I have a Betty Bossi electronic thermometer where I just choose the meat and how well cooked

Often cooking too much I started to make a sport out of using the left overs for as many different meals as possible.
The same if I buy too big amounts. Simple example minced meat: first menue can be meatballs while making a sauce bolognese at the same time. So the next day it’s Spaghetti. The third meal can be omelette with the rest of that sauce rolled into them.

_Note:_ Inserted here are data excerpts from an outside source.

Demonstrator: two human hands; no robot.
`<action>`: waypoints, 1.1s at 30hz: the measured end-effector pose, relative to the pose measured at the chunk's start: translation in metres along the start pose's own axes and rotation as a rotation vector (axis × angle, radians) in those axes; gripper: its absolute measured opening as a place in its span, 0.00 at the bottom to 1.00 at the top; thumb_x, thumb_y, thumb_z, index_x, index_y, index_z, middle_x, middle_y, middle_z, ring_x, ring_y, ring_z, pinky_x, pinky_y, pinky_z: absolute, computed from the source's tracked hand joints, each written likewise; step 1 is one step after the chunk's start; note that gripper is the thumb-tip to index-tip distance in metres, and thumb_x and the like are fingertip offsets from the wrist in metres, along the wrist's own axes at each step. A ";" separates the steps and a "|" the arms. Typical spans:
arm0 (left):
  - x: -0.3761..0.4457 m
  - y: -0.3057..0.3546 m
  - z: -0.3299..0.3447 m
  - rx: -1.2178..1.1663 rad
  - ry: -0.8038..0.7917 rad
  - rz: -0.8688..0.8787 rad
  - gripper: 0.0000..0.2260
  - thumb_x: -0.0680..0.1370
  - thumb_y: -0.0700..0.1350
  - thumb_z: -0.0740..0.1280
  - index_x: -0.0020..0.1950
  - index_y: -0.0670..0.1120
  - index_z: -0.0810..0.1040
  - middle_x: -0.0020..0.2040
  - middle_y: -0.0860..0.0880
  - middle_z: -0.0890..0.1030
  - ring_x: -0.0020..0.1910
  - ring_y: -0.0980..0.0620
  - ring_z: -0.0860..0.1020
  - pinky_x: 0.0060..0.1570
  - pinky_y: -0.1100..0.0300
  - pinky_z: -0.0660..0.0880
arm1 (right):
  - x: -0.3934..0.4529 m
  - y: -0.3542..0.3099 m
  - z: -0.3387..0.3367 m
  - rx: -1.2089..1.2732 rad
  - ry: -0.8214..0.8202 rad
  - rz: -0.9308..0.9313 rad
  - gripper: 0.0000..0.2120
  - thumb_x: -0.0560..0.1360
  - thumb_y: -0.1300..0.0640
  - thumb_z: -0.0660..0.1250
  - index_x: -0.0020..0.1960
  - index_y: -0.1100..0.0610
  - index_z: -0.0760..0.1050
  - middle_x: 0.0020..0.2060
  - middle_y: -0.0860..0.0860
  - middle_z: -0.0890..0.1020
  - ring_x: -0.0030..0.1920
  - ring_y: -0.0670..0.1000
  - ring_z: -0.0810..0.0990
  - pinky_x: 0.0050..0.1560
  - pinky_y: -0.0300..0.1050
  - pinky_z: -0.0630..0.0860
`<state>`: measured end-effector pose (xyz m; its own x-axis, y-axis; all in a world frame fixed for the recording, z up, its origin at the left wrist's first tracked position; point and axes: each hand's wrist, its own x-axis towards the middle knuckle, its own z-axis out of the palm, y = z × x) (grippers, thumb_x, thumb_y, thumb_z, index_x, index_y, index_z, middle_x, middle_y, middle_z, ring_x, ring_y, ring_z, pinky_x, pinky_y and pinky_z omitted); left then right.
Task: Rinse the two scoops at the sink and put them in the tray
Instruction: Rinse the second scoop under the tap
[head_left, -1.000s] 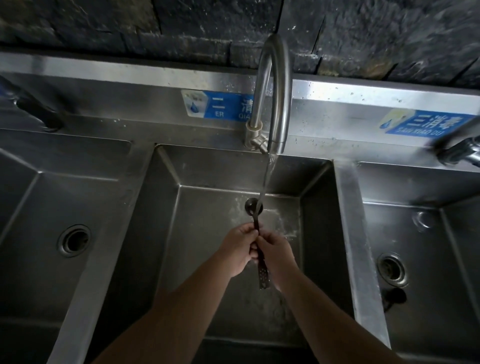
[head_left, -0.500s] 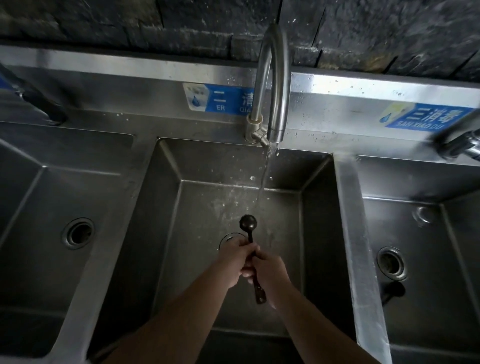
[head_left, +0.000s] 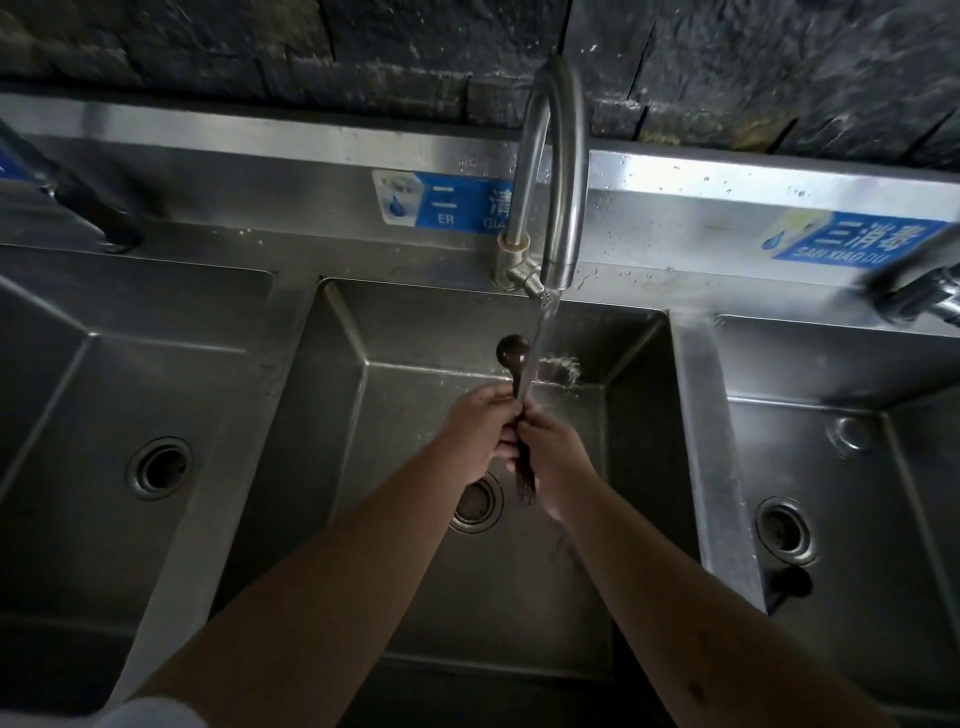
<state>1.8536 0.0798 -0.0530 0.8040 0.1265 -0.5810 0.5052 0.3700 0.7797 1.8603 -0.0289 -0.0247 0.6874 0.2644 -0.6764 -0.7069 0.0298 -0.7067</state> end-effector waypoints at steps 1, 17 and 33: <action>0.003 0.008 0.000 -0.001 0.006 0.021 0.08 0.79 0.39 0.63 0.52 0.44 0.81 0.36 0.46 0.83 0.30 0.51 0.81 0.26 0.58 0.76 | 0.002 -0.006 0.002 -0.016 -0.003 -0.019 0.12 0.81 0.65 0.57 0.50 0.60 0.80 0.34 0.54 0.83 0.30 0.48 0.79 0.31 0.41 0.73; 0.000 0.113 0.015 -0.009 0.003 0.239 0.08 0.78 0.42 0.64 0.49 0.51 0.82 0.35 0.51 0.83 0.31 0.53 0.79 0.27 0.63 0.72 | 0.007 -0.086 0.035 0.069 -0.165 -0.309 0.11 0.81 0.65 0.57 0.50 0.68 0.77 0.39 0.63 0.79 0.39 0.60 0.78 0.43 0.55 0.75; -0.072 -0.007 0.013 -0.033 -0.004 -0.040 0.22 0.77 0.38 0.63 0.67 0.58 0.71 0.43 0.42 0.83 0.28 0.51 0.76 0.24 0.58 0.68 | -0.062 0.032 -0.016 0.130 -0.068 0.051 0.13 0.82 0.61 0.56 0.57 0.62 0.78 0.38 0.58 0.81 0.32 0.51 0.76 0.34 0.45 0.72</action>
<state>1.7961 0.0562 -0.0139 0.7845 0.1069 -0.6108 0.5268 0.4049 0.7474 1.7976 -0.0601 -0.0085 0.6401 0.3330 -0.6923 -0.7594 0.1380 -0.6358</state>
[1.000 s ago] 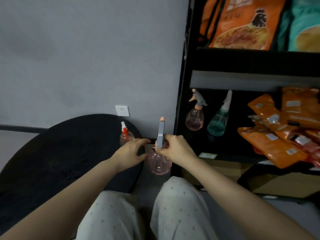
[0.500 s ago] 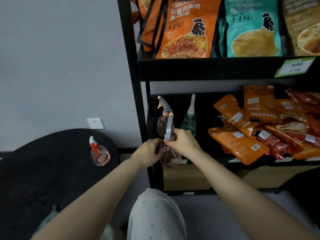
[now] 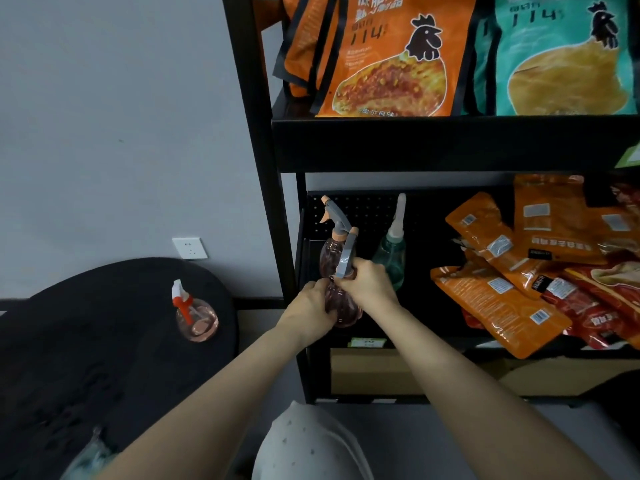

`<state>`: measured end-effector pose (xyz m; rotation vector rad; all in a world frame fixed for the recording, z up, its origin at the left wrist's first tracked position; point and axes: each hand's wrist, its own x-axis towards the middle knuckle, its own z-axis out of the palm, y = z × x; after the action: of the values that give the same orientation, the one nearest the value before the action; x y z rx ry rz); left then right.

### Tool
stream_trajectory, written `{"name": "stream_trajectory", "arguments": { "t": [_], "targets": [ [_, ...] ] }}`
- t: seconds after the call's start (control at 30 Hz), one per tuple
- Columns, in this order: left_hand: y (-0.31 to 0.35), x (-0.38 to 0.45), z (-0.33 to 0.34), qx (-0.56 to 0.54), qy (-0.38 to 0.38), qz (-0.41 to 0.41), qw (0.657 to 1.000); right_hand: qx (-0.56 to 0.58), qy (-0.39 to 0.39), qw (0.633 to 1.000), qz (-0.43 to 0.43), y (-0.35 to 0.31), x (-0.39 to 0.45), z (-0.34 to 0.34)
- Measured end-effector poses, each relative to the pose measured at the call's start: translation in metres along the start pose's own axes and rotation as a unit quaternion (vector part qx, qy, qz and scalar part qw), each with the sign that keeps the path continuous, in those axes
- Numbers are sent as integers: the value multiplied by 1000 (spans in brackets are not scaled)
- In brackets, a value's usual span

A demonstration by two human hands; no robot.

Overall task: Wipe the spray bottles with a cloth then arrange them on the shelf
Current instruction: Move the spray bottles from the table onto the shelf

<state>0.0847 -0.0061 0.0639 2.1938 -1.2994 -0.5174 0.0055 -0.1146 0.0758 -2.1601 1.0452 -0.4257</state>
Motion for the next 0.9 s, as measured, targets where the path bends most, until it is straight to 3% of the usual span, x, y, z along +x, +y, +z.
{"name": "stream_trajectory", "arguments": {
  "t": [0.23,0.4,0.9],
  "targets": [
    [-1,-17,-10,-17,-25,27,999,-5,-21,1000,3,-3,-11,-2],
    [-9,-42,-30,9,-37,54,998,-31,13,999,-19,-5,-45,-14],
    [-101,-137,-84,46,-8,-20,999,-65,-86,986,-130,-50,-130,58]
  ]
}}
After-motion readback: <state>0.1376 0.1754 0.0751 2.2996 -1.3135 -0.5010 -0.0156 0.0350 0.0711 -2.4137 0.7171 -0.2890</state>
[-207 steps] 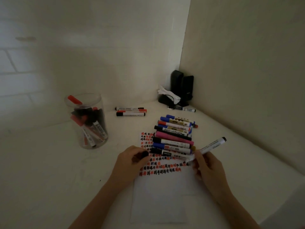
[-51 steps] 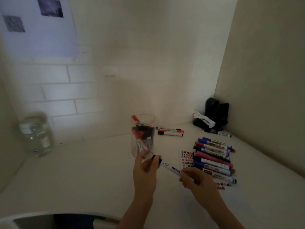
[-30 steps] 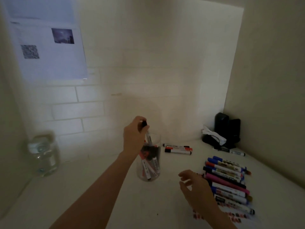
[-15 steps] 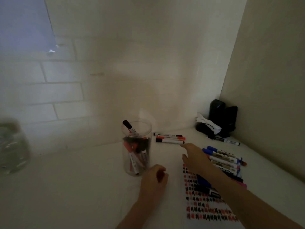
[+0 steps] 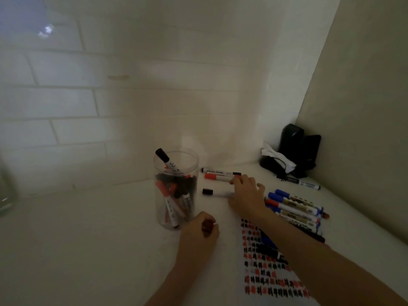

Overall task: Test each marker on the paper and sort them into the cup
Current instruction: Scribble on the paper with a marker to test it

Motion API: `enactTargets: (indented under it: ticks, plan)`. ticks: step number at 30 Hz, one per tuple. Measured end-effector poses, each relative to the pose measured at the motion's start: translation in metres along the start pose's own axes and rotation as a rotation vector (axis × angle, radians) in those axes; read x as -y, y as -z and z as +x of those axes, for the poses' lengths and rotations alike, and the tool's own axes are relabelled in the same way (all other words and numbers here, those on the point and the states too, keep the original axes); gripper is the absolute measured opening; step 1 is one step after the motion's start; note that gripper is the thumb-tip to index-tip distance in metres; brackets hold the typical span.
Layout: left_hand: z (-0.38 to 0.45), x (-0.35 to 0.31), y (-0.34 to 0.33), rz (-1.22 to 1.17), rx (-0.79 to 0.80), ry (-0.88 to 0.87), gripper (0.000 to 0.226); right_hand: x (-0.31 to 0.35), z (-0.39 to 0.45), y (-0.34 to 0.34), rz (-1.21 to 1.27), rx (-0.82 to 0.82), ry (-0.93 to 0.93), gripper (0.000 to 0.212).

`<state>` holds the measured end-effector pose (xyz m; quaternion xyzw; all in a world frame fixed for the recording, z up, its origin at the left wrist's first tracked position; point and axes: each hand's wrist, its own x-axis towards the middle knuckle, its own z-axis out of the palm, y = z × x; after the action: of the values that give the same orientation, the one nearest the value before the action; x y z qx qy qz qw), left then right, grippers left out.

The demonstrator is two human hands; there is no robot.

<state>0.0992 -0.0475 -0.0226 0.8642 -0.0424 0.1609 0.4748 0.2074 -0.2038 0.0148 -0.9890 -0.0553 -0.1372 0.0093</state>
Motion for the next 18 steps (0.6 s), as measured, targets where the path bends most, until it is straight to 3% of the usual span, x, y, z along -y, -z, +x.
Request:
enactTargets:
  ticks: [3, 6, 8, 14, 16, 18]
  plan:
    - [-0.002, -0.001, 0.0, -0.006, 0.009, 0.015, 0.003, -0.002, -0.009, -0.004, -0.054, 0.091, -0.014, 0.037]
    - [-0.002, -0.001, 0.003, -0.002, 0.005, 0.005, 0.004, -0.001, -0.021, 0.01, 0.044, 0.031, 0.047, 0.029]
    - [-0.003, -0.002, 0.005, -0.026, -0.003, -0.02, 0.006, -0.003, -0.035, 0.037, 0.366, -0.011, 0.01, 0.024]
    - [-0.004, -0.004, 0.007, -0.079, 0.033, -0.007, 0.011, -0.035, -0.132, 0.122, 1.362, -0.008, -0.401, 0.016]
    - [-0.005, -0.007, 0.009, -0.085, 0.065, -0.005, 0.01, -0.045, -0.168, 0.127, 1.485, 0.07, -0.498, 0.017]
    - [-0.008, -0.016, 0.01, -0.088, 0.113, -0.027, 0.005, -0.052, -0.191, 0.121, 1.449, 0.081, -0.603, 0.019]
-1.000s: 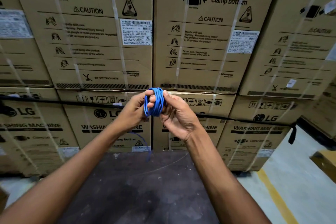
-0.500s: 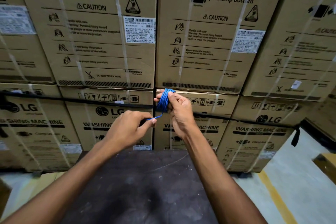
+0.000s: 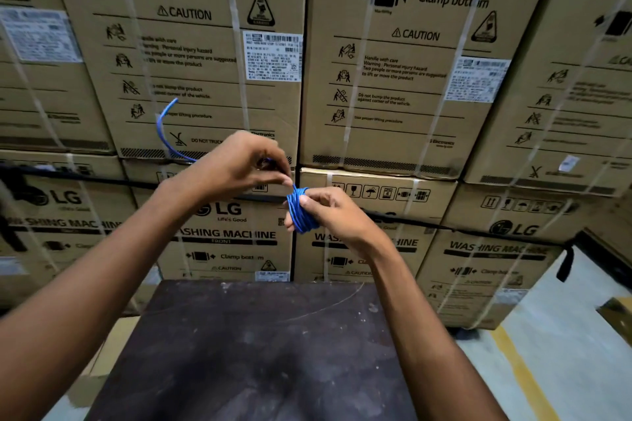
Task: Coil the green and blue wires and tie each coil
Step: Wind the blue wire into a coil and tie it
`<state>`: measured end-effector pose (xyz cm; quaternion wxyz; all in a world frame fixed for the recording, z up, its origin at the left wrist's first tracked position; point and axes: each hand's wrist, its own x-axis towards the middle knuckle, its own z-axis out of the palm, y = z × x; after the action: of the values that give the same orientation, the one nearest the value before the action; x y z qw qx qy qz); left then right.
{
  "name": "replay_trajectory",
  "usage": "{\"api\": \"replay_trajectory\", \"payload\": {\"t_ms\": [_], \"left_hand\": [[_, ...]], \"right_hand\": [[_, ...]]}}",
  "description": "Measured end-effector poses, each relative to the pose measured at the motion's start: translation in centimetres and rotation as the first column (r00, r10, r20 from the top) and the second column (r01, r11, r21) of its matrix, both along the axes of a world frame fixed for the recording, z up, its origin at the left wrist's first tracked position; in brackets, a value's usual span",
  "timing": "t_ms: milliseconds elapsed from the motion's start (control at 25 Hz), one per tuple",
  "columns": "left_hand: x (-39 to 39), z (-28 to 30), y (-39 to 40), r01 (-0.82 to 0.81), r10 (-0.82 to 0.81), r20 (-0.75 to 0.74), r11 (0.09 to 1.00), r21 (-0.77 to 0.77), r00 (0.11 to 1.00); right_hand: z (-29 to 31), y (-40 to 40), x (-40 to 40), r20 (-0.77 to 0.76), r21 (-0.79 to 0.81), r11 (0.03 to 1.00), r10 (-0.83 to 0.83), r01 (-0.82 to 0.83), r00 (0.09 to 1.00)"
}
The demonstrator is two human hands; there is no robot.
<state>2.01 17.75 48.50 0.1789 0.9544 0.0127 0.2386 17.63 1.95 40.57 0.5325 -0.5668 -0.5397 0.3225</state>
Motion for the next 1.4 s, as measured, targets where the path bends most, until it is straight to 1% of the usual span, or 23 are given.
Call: {"api": "replay_trajectory", "payload": {"t_ms": [40, 120, 200, 280, 320, 400, 440, 480, 560, 640, 680, 720, 760, 840, 920, 960, 1040, 1080, 1160, 1280, 1360, 1400], "left_hand": [[0.6, -0.1, 0.3, 0.048, -0.047, 0.007, 0.995, -0.087, 0.999], [1.5, -0.9, 0.8, 0.119, -0.116, 0.027, 0.96, -0.255, 0.993], [2.1, -2.3, 1.0, 0.155, -0.148, 0.047, 0.91, -0.384, 0.988], [2.6, -4.2, 0.9, 0.181, -0.167, 0.075, 0.835, -0.519, 0.983], [2.8, -5.2, 0.5, 0.188, -0.157, 0.104, 0.787, -0.588, 0.982], [3.2, -7.1, -1.1, 0.208, -0.117, 0.176, 0.686, -0.698, 0.977], [3.4, -8.0, -2.0, 0.201, -0.081, 0.198, 0.665, -0.719, 0.977], [3.6, -8.8, -2.7, 0.172, -0.043, 0.198, 0.691, -0.702, 0.979], [3.9, -10.5, -3.7, 0.077, 0.006, 0.139, 0.812, -0.579, 0.99], [3.6, -11.6, -4.3, -0.055, 0.074, 0.032, 0.914, -0.402, 0.997], [3.3, -11.8, -4.5, -0.124, 0.127, -0.009, 0.947, -0.296, 0.992], [2.7, -11.7, -4.8, -0.181, 0.176, -0.045, 0.966, -0.182, 0.983], [1.9, -11.4, -5.3, -0.204, 0.199, -0.067, 0.975, -0.088, 0.978], [0.8, -10.6, -5.9, -0.197, 0.202, -0.114, 0.979, 0.055, 0.973], [0.5, -9.0, -5.8, -0.166, 0.202, -0.141, 0.958, 0.235, 0.969], [0.5, -7.9, -5.6, -0.144, 0.195, -0.147, 0.943, 0.3, 0.97], [0.5, -5.2, -4.8, -0.096, 0.151, -0.137, 0.934, 0.344, 0.979], [0.4, -3.9, -4.2, -0.064, 0.113, -0.123, 0.934, 0.352, 0.986], [0.3, -1.9, -2.9, 0.005, 0.023, -0.076, 0.934, 0.357, 0.997], [0.9, -1.3, -1.3, 0.055, -0.067, 0.024, 0.94, 0.337, 0.997], [1.3, -1.7, -0.8, 0.061, -0.09, 0.108, 0.966, 0.251, 0.99], [1.4, -1.9, -0.7, 0.063, -0.085, 0.131, 0.984, 0.167, 0.988]], "right_hand": [[0.2, -0.3, 0.2, -0.094, -0.019, 0.997, 0.076, -0.079, 0.993], [0.4, -0.9, 0.6, -0.277, 0.022, 0.98, 0.195, -0.197, 0.941], [0.4, -1.1, 0.8, -0.386, 0.099, 0.963, 0.27, -0.251, 0.882], [0.5, -1.4, 0.4, -0.473, 0.169, 0.941, 0.338, -0.293, 0.813], [0.6, -1.4, 0.1, -0.526, 0.211, 0.933, 0.36, -0.292, 0.77], [1.0, -1.4, -0.4, -0.616, 0.288, 0.931, 0.358, -0.223, 0.702], [1.1, -1.1, -0.5, -0.644, 0.312, 0.935, 0.337, -0.166, 0.687], [1.1, -0.6, -0.4, -0.666, 0.329, 0.939, 0.309, -0.104, 0.679], [0.7, 0.4, 0.1, -0.711, 0.346, 0.938, 0.238, 0.035, 0.661], [-0.3, 1.3, 1.0, -0.72, 0.305, 0.935, 0.102, 0.181, 0.686], [-0.9, 1.4, 1.4, -0.706, 0.272, 0.929, 0.014, 0.253, 0.708], [-1.4, 1.4, 1.9, -0.684, 0.249, 0.916, -0.063, 0.314, 0.726], [-2.0, 1.5, 2.3, -0.657, 0.242, 0.902, -0.119, 0.358, 0.744], [-2.6, 1.6, 2.6, -0.56, 0.242, 0.89, -0.197, 0.387, 0.805], [-2.7, 1.8, 2.4, -0.347, 0.245, 0.893, -0.284, 0.379, 0.894], [-2.6, 1.7, 2.1, -0.228, 0.236, 0.898, -0.32, 0.371, 0.92], [-2.1, 1.3, 1.9, -0.05, 0.203, 0.915, -0.346, 0.349, 0.937], [-1.7, 0.9, 1.9, -0.004, 0.172, 0.933, -0.319, 0.315, 0.948], [-0.8, -0.3, 1.8, 0.01, 0.068, 0.979, -0.192, 0.191, 0.981], [0.6, -1.4, 1.5, 0.045, -0.059, 0.997, -0.052, 0.054, 0.998], [1.0, -1.5, 1.3, 0.008, -0.051, 0.999, -0.003, 0.003, 1.0], [1.1, -1.7, 1.2, -0.046, -0.028, 0.999, 0.017, -0.019, 0.999]]}}
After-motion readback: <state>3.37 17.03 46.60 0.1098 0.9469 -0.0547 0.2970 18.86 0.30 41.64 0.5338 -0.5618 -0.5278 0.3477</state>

Here’s the other night’s 15-minute dinner: a pile of bärlauch gnudi topped with crispy buttery sage leaves and bacon, steamed asparagus, and cherry tomatoes. By the time the gnudi water boils, the asparagus is done, and it’s 2 more minutes to the table. I don’t remember salsa season starting so early. We had a BBQ dinner last night, with Saturn white peaches, coriander, red capsicum, scallions, lime juice, and creamy slices of Hass avocadoes. Sweet and just the right balance of acid. Today’s salsas are the same Saturns with cucumber. Our regular visitor is a gorgeous seal-point Siamese whose owners couldn’t care less about her…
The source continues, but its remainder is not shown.